Tanks, engines and powerful army vehicles enter the Coevorden center via the Bentheimer Bridge. Men, women, elderly, children: everyone is waving with red -white blue flags. Today they celebrate freedom.
Exactly 80 years ago, Coevorden was liberated. It was the first place in Drenthe where the Germans were driven away during the Second World War. In a short period thereafter, the rest of the province was also liberated.
It seems as if the whole of Coevorden came to the center of the city to view the spectacle. First there is a wreath laying by commissioner of the King Jetta Klijnsma and Mayor Renze Bergsma. Then come the flowers of the historical association and a flower arrangement on behalf of the Liberiaton route.

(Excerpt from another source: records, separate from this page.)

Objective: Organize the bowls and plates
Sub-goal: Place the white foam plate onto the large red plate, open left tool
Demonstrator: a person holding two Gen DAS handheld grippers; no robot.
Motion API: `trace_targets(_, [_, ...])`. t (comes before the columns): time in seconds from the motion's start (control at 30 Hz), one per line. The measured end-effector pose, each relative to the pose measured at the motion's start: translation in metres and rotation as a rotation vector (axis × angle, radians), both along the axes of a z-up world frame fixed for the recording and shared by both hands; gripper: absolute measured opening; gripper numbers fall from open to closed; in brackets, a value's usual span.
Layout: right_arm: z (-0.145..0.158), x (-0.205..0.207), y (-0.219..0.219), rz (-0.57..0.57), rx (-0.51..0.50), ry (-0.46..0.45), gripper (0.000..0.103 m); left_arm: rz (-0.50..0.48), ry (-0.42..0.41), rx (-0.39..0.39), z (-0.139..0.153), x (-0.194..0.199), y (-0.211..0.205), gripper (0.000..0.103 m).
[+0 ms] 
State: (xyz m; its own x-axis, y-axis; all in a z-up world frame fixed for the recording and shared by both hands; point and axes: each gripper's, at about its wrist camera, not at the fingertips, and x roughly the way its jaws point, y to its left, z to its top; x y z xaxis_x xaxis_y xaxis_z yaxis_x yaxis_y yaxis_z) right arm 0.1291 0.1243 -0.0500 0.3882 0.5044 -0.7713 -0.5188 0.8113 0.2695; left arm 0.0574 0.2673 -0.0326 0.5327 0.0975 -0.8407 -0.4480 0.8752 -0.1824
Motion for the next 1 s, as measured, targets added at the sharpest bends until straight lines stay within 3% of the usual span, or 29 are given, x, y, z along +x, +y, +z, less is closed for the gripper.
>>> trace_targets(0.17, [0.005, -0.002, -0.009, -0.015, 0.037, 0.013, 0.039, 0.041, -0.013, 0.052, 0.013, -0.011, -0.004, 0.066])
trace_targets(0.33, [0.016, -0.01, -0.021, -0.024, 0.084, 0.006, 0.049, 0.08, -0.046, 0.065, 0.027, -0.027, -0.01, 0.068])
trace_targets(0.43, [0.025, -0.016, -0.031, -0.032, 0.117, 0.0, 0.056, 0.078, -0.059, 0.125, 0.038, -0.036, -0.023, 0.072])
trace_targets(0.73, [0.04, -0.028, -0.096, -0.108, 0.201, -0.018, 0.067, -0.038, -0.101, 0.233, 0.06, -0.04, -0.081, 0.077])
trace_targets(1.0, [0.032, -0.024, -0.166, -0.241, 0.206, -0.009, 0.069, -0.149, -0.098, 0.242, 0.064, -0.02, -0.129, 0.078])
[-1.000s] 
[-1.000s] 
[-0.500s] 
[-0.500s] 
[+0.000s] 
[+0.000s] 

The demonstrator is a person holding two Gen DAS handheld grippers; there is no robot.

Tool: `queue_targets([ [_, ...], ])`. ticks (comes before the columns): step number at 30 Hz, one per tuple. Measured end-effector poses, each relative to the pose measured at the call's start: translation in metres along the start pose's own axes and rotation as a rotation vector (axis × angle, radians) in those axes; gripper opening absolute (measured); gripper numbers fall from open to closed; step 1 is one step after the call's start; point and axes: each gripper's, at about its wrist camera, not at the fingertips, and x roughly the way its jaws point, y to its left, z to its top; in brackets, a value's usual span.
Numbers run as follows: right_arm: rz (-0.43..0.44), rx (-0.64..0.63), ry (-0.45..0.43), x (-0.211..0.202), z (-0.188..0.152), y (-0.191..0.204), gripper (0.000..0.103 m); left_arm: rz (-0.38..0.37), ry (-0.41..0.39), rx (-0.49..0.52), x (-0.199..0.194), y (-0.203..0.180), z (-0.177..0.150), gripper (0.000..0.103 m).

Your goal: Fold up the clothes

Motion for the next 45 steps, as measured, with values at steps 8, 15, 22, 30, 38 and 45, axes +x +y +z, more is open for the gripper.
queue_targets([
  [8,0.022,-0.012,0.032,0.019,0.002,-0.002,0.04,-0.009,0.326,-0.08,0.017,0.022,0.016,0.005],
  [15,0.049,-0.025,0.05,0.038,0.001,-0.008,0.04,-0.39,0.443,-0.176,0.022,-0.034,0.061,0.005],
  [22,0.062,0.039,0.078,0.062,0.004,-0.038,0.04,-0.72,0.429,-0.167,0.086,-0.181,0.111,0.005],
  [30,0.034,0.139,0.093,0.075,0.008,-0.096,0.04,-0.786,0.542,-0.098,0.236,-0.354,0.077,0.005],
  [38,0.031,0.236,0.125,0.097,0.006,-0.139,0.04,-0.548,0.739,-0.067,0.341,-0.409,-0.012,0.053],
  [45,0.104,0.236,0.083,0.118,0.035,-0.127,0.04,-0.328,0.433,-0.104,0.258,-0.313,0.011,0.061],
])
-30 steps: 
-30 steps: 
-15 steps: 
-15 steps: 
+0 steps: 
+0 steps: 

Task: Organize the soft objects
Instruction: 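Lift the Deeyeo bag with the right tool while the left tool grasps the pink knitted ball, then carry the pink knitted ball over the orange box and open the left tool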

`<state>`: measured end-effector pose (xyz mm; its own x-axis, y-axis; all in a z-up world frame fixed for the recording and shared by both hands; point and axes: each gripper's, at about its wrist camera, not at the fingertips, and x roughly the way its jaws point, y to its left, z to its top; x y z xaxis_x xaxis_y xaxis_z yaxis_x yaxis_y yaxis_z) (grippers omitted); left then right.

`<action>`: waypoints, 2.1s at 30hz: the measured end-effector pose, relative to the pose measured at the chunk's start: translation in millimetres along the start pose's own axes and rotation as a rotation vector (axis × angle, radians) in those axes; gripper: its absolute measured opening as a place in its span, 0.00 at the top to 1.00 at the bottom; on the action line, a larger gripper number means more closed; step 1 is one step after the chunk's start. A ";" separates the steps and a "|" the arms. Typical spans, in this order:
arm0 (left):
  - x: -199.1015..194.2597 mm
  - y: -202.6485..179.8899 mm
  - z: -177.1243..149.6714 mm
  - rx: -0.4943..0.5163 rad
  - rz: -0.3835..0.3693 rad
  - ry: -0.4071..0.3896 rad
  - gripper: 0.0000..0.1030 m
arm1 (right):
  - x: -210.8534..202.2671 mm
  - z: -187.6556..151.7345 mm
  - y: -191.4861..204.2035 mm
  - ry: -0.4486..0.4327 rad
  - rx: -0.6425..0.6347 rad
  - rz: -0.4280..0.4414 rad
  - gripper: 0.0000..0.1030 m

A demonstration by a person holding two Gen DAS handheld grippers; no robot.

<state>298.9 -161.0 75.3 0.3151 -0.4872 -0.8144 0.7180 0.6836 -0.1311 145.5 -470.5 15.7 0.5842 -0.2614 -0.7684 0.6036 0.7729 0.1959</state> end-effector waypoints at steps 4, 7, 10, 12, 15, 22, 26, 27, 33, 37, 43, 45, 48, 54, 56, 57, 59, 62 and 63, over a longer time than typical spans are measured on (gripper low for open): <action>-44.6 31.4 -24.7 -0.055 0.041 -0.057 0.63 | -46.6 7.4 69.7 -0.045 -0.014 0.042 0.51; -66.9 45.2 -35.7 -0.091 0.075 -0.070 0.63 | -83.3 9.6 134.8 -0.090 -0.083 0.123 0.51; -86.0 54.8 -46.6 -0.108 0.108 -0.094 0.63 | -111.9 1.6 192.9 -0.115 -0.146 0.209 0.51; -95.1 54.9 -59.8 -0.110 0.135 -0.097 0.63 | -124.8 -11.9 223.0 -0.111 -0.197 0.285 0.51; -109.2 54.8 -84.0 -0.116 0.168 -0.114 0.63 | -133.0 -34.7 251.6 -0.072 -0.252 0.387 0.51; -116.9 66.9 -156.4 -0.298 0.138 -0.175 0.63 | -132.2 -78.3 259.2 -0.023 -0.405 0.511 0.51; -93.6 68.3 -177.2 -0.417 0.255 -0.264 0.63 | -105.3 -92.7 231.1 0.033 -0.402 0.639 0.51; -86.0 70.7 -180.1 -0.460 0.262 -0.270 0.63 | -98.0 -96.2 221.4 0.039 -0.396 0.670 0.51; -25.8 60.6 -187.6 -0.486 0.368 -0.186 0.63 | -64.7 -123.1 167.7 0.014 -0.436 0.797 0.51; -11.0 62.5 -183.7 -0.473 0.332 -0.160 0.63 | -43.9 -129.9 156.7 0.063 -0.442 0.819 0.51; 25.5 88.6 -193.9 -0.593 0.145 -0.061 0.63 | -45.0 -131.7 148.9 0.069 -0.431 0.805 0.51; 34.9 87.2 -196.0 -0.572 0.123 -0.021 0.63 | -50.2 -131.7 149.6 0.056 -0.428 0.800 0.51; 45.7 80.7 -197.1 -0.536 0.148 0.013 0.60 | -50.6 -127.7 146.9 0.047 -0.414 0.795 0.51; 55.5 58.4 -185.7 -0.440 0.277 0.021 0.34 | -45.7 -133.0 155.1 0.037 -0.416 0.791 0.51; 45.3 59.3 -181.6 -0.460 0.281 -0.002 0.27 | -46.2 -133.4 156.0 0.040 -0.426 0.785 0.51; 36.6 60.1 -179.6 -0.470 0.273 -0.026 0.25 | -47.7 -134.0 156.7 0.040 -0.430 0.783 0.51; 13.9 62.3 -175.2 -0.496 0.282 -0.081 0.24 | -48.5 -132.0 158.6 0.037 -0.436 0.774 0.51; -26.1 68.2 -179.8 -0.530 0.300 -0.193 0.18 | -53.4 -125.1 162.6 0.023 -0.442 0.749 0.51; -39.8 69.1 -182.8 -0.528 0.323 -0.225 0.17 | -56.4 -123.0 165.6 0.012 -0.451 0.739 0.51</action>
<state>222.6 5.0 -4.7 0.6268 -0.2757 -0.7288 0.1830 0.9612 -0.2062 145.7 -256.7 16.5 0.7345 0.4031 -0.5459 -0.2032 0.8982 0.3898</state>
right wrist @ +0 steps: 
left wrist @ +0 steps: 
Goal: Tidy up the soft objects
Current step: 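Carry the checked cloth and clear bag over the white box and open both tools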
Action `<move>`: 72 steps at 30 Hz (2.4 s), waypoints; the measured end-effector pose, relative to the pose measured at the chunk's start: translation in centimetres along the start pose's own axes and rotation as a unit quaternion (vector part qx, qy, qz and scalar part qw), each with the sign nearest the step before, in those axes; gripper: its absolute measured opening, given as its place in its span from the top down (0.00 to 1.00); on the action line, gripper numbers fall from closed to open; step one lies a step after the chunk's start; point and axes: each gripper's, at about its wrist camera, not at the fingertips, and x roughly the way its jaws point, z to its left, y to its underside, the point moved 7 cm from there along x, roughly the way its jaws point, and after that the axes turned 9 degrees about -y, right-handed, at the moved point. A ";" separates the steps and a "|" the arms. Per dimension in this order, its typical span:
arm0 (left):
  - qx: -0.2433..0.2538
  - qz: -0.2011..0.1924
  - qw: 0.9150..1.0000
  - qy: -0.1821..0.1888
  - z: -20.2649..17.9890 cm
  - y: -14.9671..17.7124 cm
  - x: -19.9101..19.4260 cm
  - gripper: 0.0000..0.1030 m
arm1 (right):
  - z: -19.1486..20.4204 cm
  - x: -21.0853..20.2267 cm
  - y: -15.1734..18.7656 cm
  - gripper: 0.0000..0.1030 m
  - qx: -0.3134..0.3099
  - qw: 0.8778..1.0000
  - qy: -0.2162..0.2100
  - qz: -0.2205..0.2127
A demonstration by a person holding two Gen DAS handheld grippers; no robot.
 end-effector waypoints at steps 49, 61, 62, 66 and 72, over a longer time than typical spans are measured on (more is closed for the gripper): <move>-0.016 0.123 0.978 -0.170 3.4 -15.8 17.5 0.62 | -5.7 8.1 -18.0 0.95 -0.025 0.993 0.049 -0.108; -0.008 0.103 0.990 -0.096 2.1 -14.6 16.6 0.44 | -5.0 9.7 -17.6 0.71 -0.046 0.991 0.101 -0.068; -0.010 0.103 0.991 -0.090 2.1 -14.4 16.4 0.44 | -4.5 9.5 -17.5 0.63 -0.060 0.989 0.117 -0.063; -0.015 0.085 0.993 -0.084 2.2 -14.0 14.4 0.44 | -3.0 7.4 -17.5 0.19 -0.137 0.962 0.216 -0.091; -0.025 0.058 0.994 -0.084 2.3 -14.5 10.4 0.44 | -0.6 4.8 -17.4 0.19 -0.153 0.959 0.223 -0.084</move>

“It is a very special moment in history of course,” says Mayor Bergsma. “Coevorden is a strategic place. This is where the liberation of Coevorden, Van Drenthe and actually the north of the Netherlands. It is very cool that we can celebrate the start here.”
With the exhibition Lest we forgetIn other words ‘So that we do not forget’ The Stedelijk Museum Coevorden wants to consider the past, but also ensure that the eyes will remain open in the future. “We think it is important that we continue to realize that freedom is a privilege,” says museum director Evelien Wieling.
The top floor of the museum is set up in the context of 80 years of freedom. In the exhibition the story of the 1st Polish armored division is told. According to the museum, this division played an important role in the liberation of Southeast Drenthe. After these soldiers fought for the Netherlands, they could not return to their home country, Wieling says, because the regime in the Soviet Union did not want that. “It has long been an underexposed subject and we wanted to pay attention to that.”